= Topi Lehtipuu =

Finnish operatic tenor (born 1971)

Topi Lehtipuu (born 24 March 1971) is a Finnish operatic tenor. He has sung a variety of roles from different periods, including the title role in Benjamin Britten's Albert Herring at the Finnish National Opera, several roles in Mozart operas, including Belmonte in Die Entführung aus dem Serail and Tamino in Die Zauberflöte, both at the Théâtre des Champs-Elysées in Paris, and Ferrando in Così fan tutte at the 2006 Glyndebourne Festival. He has also appeared in Handel's Ariodante (Paris Opera), as Hylas in Berlioz' Les Troyens (conducted by John Eliot Gardiner), and the Creature in the 2019 world première of Mark Grey's Frankenstein at La Monnaie in Brussels. He has worked with other well-known conductors, such as William Christie, Michel Corboz, René Jacobs, Simon Rattle, and Christophe Rousset.

He has also sung concert repertoire including works by J. S. Bach, Monteverdi, Pärt, Rameau, Rautavaara, Schoenberg, and Stravinsky.

Lehtipuu was the artistic director from 2010 to 2015 of the Turku Music Festival, and Joroinen Music Days (now the Joroinen Music Festival). From 2015 to 2018 he was director of the Helsinki Festival. He has improved his conducting abilities and was appointed Artistic Partner of the Kymi Sinfonietta, beginning in the 2023-2024 season.

Lehtipuu received his musical education at the Sibelius Academy in Helsinki and has studied with Peter Lindroos, Howard Crook, and Elisabeth Werres.

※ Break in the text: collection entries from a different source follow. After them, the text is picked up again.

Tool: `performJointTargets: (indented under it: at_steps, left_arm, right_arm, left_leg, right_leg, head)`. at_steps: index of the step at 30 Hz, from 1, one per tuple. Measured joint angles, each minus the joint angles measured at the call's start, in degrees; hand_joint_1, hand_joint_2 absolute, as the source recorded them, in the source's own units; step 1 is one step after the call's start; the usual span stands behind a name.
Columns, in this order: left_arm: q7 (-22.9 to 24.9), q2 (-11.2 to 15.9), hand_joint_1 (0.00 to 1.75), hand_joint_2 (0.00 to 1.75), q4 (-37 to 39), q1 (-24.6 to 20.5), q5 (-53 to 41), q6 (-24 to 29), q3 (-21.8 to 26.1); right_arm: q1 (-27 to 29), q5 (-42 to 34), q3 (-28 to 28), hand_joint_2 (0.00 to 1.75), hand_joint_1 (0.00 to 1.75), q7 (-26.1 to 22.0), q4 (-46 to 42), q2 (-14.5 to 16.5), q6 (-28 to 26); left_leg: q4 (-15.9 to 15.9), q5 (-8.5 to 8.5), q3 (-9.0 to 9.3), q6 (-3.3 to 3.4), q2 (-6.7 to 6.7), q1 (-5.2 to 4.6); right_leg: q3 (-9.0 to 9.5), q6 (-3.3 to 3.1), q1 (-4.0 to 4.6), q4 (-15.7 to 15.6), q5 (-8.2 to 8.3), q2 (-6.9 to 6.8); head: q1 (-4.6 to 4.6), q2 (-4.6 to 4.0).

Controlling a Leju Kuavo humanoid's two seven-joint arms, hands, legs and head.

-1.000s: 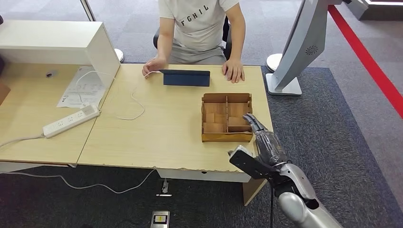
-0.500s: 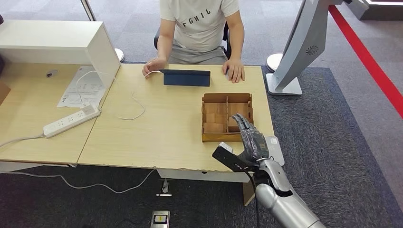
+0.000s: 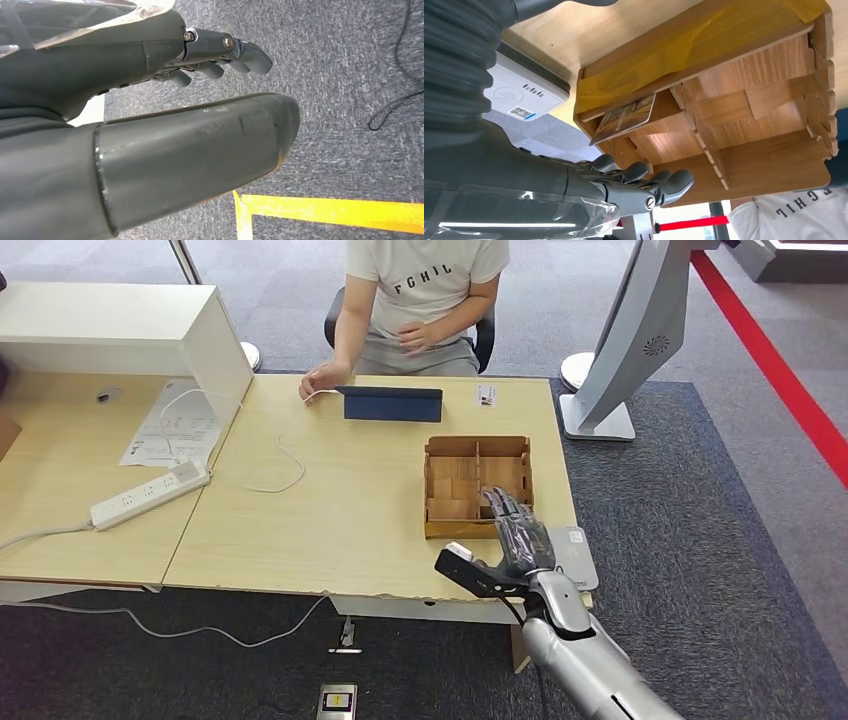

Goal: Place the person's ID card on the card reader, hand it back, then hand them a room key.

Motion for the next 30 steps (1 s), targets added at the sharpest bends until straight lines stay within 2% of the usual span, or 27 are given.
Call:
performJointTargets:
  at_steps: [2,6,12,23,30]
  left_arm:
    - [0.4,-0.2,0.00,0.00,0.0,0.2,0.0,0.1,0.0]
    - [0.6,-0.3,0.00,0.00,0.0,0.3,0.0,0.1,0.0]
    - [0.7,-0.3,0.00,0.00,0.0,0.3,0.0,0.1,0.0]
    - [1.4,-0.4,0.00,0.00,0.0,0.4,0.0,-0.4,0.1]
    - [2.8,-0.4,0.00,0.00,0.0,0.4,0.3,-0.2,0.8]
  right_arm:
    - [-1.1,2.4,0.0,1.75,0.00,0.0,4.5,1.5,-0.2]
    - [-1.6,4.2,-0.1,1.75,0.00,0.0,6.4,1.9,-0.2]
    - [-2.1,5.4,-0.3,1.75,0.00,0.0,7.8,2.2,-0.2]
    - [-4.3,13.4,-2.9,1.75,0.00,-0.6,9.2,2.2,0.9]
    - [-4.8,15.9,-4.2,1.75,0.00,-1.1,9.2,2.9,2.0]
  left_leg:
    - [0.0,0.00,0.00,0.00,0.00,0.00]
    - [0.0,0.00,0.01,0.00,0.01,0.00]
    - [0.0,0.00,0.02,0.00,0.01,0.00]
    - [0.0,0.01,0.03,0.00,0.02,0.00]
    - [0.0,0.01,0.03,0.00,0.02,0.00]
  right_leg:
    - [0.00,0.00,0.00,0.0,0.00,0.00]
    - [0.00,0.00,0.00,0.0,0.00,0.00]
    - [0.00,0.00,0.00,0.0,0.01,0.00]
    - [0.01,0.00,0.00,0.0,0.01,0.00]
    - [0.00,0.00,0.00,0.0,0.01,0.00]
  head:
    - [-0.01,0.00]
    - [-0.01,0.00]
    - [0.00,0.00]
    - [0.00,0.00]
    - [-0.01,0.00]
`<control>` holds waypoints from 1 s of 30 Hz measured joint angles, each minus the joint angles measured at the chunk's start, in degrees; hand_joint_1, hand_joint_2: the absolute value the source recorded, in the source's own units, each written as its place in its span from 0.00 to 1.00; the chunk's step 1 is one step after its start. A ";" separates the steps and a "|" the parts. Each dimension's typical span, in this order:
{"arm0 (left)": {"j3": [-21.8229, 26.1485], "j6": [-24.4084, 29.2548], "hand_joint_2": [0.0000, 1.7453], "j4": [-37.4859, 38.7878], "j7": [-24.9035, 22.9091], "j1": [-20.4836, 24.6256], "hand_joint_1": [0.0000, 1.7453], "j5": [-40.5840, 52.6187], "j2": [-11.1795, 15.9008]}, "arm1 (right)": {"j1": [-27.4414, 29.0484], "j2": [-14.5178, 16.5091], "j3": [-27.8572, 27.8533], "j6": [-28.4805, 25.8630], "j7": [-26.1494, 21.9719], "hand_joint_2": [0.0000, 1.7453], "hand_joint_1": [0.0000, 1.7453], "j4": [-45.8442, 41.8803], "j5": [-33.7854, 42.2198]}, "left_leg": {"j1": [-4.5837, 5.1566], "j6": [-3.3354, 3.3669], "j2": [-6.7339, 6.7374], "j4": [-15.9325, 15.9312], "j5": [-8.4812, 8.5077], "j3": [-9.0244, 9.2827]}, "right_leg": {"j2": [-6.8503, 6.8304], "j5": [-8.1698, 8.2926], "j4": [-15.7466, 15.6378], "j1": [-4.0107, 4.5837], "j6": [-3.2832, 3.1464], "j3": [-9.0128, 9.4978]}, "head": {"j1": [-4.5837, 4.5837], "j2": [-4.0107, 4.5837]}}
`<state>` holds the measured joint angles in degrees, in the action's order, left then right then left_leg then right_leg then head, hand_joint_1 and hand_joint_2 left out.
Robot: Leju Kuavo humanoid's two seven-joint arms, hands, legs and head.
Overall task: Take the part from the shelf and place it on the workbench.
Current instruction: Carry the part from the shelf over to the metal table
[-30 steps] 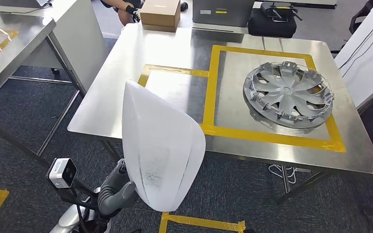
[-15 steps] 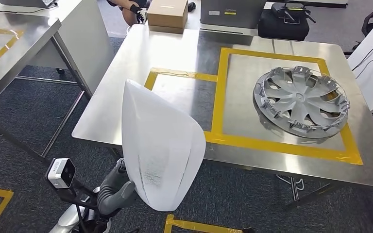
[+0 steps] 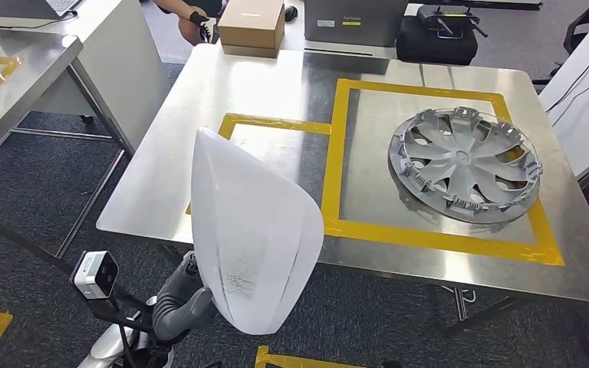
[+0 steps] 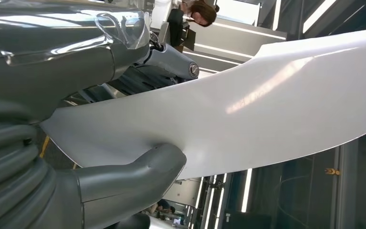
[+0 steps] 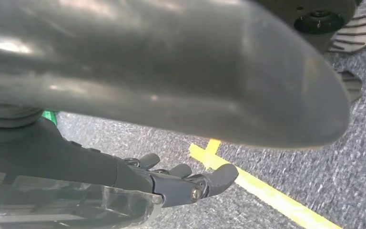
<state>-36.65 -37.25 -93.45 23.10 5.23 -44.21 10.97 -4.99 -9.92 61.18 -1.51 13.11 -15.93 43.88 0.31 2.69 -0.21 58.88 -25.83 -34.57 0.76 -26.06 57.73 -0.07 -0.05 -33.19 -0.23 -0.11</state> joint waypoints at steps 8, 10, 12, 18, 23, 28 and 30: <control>0.02 2.00 1.00 -0.01 0.14 0.48 1.00 2.56 -0.10 | 1.25 -0.21 -0.25 0.08 -1.23 0.00 0.00 0.01 1.36 | -0.70 0.80 0.13 -2.85 0.84 2.22 | -0.22 -5.71 14.60 -0.86 1.21 -7.56 | 0.16 0.00; 0.26 3.36 1.00 -0.02 0.38 0.38 1.00 3.79 -0.07 | 1.99 -0.30 -0.30 0.06 -1.59 0.00 0.00 0.02 1.69 | -0.94 0.42 -0.05 -2.71 0.57 2.35 | -0.32 -4.56 14.02 -1.58 2.60 -7.74 | 0.20 0.00; 0.63 4.02 1.00 -0.12 0.52 0.33 1.00 4.26 -0.05 | 2.33 -0.31 -0.32 0.04 -1.80 0.00 0.00 0.00 1.78 | -1.22 -0.42 -0.15 -2.17 0.00 2.47 | -0.68 -1.33 6.45 -2.30 4.18 -4.30 | 0.23 0.00; 1.33 4.33 1.00 -0.78 0.62 0.38 1.00 4.80 0.16 | 2.68 -0.18 -0.36 0.04 -1.90 0.00 0.00 -0.07 1.80 | -1.41 -2.10 -0.06 -0.54 -1.53 2.15 | -0.46 0.28 1.11 -2.19 2.12 -1.45 | 0.14 0.00; 1.45 4.33 1.00 -0.98 0.64 0.28 1.00 4.86 0.38 | 2.76 -0.16 -0.36 0.04 -1.90 0.00 0.00 -0.07 1.80 | -1.56 -2.54 0.12 14.65 -8.64 -5.31 | -0.41 0.02 1.07 -1.52 0.91 -1.14 | 0.10 0.00; 1.65 5.08 1.00 -1.19 0.90 0.19 1.00 5.94 0.55 | 2.84 0.10 -0.38 0.05 -1.95 0.00 0.00 -0.12 2.02 | -0.19 0.87 0.27 4.59 -1.84 -0.99 | -0.10 -0.23 0.98 -0.22 0.54 -0.44 | 0.23 0.00; 2.32 7.33 1.00 -1.69 1.49 0.12 1.00 8.54 0.61 | 2.97 0.37 -0.51 0.10 -2.19 0.00 0.00 -0.21 2.62 | 0.70 2.30 0.61 0.54 -0.77 0.87 | -0.14 -0.22 0.88 -0.39 0.57 -0.45 | 0.38 0.00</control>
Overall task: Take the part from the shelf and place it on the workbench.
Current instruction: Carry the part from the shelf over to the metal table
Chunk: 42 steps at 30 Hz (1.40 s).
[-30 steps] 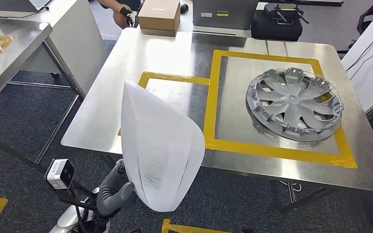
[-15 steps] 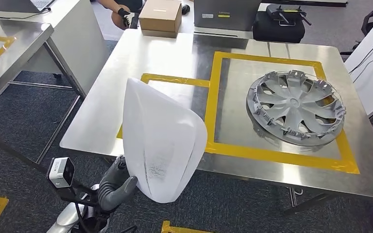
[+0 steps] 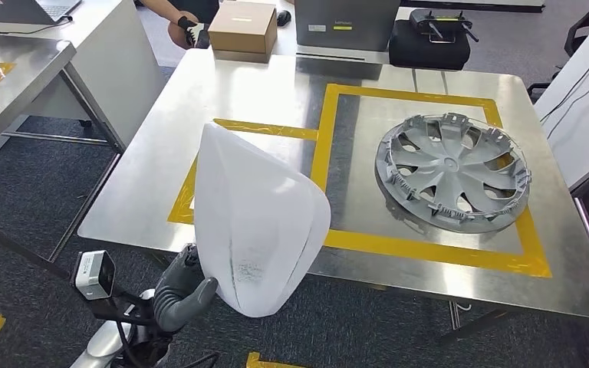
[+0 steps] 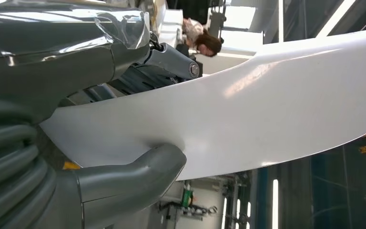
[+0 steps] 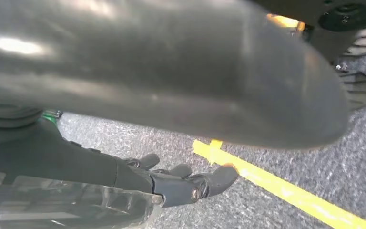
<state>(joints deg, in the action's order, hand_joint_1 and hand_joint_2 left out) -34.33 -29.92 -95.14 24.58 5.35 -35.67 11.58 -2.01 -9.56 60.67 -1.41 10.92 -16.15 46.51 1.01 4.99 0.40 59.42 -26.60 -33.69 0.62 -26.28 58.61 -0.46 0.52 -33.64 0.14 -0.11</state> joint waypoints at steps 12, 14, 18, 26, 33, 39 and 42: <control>11.12 55.91 1.00 8.66 -14.88 6.50 1.00 68.88 0.32 | 1.56 1.95 -0.81 -1.17 -3.90 0.00 0.00 0.47 3.31 | -1.20 -1.42 0.16 -3.33 1.67 1.42 | -0.63 -3.11 9.63 -1.58 2.98 -4.98 | 0.02 0.00; 14.38 66.65 1.00 17.05 -21.60 11.86 1.00 90.34 -0.11 | 0.99 2.81 -0.82 -1.40 -3.98 0.00 0.00 0.66 3.63 | -1.39 -2.57 0.03 -2.10 1.09 0.90 | -0.78 -0.48 2.23 -1.89 3.69 -1.35 | 0.01 0.00; 18.58 68.64 1.00 31.60 -24.13 20.07 1.00 111.53 -0.91 | 0.18 3.75 -0.92 -1.68 -3.80 0.00 0.00 1.01 4.29 | -1.46 -4.04 -0.22 -1.20 0.78 0.25 | -0.55 0.01 0.63 -1.71 1.51 -0.67 | -0.09 0.00; 20.21 68.61 1.00 40.32 -27.36 24.14 1.00 111.54 -1.19 | -0.02 4.06 -1.07 -1.87 -3.78 0.00 0.00 1.13 4.39 | -1.95 -4.89 -0.16 3.35 -2.25 -1.76 | 0.03 0.24 0.49 -1.91 0.68 -0.62 | -0.19 0.00; 21.02 68.63 1.00 50.06 -27.89 28.25 1.00 111.47 -1.72 | -0.21 4.69 -1.16 -1.87 -3.78 0.00 0.00 1.39 4.48 | -1.26 -2.95 -0.54 0.01 2.08 -2.04 | 0.48 -0.15 0.38 -0.86 0.31 -0.38 | -0.14 0.00; 20.99 68.63 1.00 54.25 -29.99 30.54 1.00 112.10 -2.04 | -0.27 4.85 -1.16 -1.94 -3.75 0.00 0.00 1.52 4.53 | -1.39 -2.11 -0.33 -2.70 2.85 -0.70 | 0.08 -2.84 5.75 -0.80 0.93 -3.22 | -0.08 0.00; 20.72 68.60 1.00 57.59 -31.03 31.70 1.00 113.42 -2.27 | -0.25 4.77 -1.15 -2.04 -3.74 0.00 0.00 1.62 4.53 | -1.05 -1.97 -0.35 -2.71 2.89 -0.72 | -0.01 -5.62 15.36 -0.76 0.88 -8.30 | -0.07 0.00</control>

At the time of his studies, Lehtipuu was an integral member of the acclaimed Finnish progressive rock band Höyry-kone.

==Personal life==
Lehtipuu was born in Brisbane, Australia, but he grew up in Tampere, Finland. He lived in Paris, France, for 15 years in the 2000s and early 2010s.

==Recordings==
- Arie Per Tenore I Barocchisti dir. Diego Fasolis, Naive, 2010.
- Ariodante by George Frideric Handel. Joyce DiDonato, Karina Gauvin, Sabina Puértolas, Marie Nicole Lemieux, Topi Lehtipuu, Matthew Brook, Anicio Zorzi Giustiniani. Il Complesso Barocco, conducted by Alan Curtis, Virgin Classics, 2011.